Un atout pour les rotations de cultures et le blé d’automne
L’adoption d’une nouvelle culture nécessite de réfléchir à la manière dont elle impactera la rotation. Or, le CA pourrait favoriser un autre type de culture qui suscite de plus en plus d’intérêt au Québec : les céréales d’automne. Une des principales questions qui se pose pour les céréales d’automne est celle d’une bonne implantation, le plus tôt étant généralement le mieux. Toutefois, la date optimale de semis tombe souvent avant la récolte de la culture précédente.
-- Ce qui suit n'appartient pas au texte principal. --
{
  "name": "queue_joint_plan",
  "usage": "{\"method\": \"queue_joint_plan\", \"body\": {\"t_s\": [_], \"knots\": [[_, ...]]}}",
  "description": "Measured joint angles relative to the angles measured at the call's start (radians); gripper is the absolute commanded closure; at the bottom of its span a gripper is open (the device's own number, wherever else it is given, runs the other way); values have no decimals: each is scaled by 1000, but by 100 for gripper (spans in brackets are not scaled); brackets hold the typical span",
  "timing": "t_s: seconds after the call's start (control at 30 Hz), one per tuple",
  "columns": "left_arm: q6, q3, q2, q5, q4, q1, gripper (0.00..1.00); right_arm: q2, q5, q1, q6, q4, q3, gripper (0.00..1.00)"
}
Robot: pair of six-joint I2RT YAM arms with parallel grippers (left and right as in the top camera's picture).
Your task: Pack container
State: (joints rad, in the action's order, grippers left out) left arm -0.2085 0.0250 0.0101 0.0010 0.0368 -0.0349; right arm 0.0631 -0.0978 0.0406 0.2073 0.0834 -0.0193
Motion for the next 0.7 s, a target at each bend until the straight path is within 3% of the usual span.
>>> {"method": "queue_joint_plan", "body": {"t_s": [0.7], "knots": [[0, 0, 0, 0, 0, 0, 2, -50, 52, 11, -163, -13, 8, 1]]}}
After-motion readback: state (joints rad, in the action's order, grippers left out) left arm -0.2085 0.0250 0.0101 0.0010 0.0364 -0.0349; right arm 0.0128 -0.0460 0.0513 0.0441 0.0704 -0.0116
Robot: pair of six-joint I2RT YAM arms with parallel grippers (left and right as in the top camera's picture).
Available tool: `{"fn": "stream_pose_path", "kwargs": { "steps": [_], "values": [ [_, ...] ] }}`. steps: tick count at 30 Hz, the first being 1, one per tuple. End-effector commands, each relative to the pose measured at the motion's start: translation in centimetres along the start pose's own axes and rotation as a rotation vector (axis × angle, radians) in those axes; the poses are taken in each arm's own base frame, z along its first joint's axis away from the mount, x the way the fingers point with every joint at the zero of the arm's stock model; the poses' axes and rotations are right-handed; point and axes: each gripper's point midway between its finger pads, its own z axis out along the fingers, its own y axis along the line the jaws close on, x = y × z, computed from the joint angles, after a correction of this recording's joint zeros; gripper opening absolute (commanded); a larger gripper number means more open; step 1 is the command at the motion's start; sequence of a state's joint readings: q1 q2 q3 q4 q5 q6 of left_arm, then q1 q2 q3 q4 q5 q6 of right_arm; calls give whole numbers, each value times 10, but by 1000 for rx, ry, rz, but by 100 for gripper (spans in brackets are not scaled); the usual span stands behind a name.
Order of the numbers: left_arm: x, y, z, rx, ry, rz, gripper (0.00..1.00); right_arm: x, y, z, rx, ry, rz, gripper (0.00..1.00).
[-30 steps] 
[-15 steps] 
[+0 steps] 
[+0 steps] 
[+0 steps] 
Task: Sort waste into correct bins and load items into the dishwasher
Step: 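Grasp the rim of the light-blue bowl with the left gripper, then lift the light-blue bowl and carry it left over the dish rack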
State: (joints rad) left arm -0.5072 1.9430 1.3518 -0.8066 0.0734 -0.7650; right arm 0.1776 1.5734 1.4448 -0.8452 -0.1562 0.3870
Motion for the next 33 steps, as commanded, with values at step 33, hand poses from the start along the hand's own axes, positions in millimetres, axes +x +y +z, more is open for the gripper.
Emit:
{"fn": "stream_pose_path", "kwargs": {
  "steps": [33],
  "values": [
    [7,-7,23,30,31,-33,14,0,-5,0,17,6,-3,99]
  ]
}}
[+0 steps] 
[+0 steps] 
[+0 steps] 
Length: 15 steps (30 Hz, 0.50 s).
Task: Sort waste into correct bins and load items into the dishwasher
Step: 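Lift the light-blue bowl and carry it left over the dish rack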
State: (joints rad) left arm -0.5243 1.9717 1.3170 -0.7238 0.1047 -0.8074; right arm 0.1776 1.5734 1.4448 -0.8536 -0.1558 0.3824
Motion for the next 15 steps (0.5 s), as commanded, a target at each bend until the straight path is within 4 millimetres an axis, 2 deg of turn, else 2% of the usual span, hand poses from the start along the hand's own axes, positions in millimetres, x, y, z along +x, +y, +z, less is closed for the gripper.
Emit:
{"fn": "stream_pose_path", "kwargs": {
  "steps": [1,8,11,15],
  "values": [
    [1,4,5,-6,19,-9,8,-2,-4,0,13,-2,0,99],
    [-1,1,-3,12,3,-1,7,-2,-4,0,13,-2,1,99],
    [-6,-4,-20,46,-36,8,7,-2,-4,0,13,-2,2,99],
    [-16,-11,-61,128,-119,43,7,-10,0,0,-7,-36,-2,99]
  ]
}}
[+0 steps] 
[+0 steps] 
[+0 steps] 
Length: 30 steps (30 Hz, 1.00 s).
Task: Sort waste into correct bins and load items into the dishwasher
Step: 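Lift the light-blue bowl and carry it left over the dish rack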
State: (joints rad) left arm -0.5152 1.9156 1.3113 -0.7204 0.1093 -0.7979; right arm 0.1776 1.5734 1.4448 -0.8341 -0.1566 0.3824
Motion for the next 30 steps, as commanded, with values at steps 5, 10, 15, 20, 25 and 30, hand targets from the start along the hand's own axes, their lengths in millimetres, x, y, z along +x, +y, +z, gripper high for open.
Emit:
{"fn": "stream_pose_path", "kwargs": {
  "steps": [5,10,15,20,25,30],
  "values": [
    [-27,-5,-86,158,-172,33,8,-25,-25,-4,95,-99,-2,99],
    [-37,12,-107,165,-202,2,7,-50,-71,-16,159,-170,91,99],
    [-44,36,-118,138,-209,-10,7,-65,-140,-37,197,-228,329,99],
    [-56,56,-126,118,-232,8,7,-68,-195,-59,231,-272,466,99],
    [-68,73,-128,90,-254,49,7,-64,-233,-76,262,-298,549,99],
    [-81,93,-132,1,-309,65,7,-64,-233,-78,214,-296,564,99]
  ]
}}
En revanche, le CA se récolte généralement en juillet/août, ce qui laisse suffisamment de temps pour semer une céréale d’automne. En outre, le chaume du CA permet une excellente rétention de la neige qui peut améliorer la survie hivernale des céréales. De plus, celles-ci auraient généralement un meilleur rendement après un précédent de CA, en particulier par rapport aux rotations céréales-céréales (10-20 % de plus).
Et maintenant?
Nul doute que le CA présente de multiples bénéfices, et c’est pourquoi un nouvel engouement est observé pour cette culture. Comme mentionné plus haut, le CA est une culture viable pour notre province, mais est-ce un choix rentable pour les producteurs?
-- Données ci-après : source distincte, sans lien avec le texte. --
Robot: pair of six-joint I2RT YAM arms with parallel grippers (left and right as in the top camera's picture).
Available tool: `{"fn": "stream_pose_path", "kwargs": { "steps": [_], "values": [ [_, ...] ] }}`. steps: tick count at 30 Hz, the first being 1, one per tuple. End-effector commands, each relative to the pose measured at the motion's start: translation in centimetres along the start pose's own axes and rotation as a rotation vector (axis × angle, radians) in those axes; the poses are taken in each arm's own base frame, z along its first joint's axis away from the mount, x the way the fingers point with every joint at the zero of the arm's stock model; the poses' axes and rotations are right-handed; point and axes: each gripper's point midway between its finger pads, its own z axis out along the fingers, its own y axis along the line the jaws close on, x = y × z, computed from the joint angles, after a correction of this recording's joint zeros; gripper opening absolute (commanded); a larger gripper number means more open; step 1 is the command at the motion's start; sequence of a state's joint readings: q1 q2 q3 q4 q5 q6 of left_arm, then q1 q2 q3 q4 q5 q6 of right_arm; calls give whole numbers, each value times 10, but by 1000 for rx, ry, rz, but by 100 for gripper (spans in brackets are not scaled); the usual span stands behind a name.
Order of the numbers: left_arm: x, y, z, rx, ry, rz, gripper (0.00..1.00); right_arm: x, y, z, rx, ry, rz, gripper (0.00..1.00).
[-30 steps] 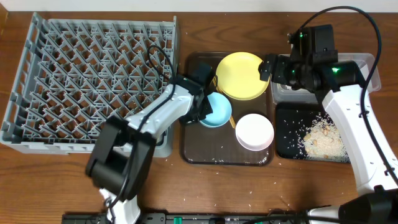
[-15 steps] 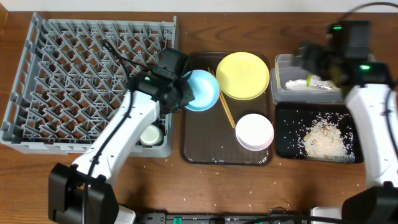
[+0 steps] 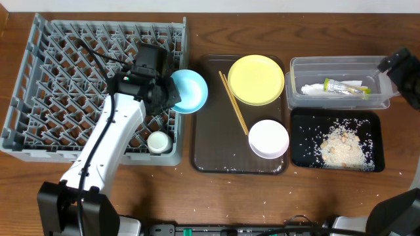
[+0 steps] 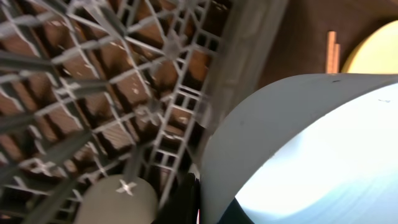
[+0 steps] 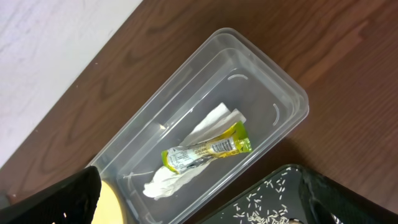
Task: Sort waste into correct bins and load items into the dishwasher
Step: 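Lift the light-blue bowl and carry it left over the dish rack, then set the light-blue bowl tilted into the rack and open the left gripper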
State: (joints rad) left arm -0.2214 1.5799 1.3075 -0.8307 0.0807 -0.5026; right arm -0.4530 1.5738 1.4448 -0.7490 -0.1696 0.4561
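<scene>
My left gripper [image 3: 169, 97] is shut on the rim of a light blue bowl [image 3: 190, 90], which it holds tilted above the right edge of the grey dish rack [image 3: 65, 65]. In the left wrist view the bowl [image 4: 311, 143] fills the right side and the left gripper [image 4: 202, 205] pinches its wall. On the brown tray [image 3: 210, 154] lie a yellow plate [image 3: 256, 79], a pair of chopsticks [image 3: 233, 103] and a white bowl [image 3: 268, 138]. My right gripper [image 5: 205, 208] stands open and empty near the clear bin [image 5: 205, 130], at the overhead view's right edge.
A small white cup [image 3: 158, 141] sits in the rack's front right corner. The clear bin [image 3: 338, 82] holds a crumpled napkin and a green-yellow wrapper [image 5: 208, 147]. In front of it is a black tray [image 3: 308, 141] with scattered rice.
My left gripper has moved the blue bowl off the tray, up and left to the rack's right edge. The right arm has gone from over the plate to the far right.
At first my left gripper was at the blue bowl on the tray's left side, jaws around its rim. The bowl then stood a little further right against the chopsticks, then with its rim pinched. Now it hangs over the rack, and the right arm has drawn back.
</scene>
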Motion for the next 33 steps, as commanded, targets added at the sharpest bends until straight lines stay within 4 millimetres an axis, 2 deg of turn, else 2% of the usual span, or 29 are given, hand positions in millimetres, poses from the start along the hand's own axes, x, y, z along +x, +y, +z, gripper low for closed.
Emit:
{"fn": "stream_pose_path", "kwargs": {
  "steps": [1,5,13,18,22,26,33],
  "values": [
    [-14,16,-10,-83,-73,58,7,2,8,-2,-52,21,15,99],
    [-27,30,-25,-177,-134,73,7,2,8,-2,-52,21,15,99],
    [-52,87,-70,-534,-318,54,7,2,8,-2,-52,21,14,99],
    [-62,108,-92,-735,-447,34,8,2,8,-2,-52,21,15,99],
    [-65,108,-110,-890,-571,68,7,2,8,-2,-52,21,15,99],
    [-65,92,-117,-981,-675,129,8,2,8,-2,-52,21,14,99],
    [-59,79,-100,-1083,-741,211,7,2,8,-2,-52,21,15,99]
  ]
}}
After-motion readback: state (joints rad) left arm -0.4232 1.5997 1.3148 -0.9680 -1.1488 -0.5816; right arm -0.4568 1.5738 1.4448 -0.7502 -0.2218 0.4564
Une grande partie de la réponse réside dans l’affinement de la régie de culture. Les parcelles expérimentales du CÉROM ont donné des rendements moyens d’environ 2,7 t/ha, soit des valeurs similaires à ce qui est observé en Ontario. Une meilleure compréhension des modes d’ensemencement et des besoins en fertilisation pourrait cependant augmenter son potentiel. Un autre facteur important est le coût de production. Le canola conventionnel est une culture intensive avec un coût de production par hectare de 1 700 $, soit seulement 15 % de moins que le maïs-grain conventionnel1. Cependant, son prix de vente est intéressant : le canola s’est vendu à plus de 800 $/t2 en 2023, et même s’il ne maintiendra peut-être pas ce niveau, il restera probablement un grain de grande valeur. Le prix de vente élevé compense-t-il son important coût de production? D’autres recherches seront nécessaires pour répondre à cette question.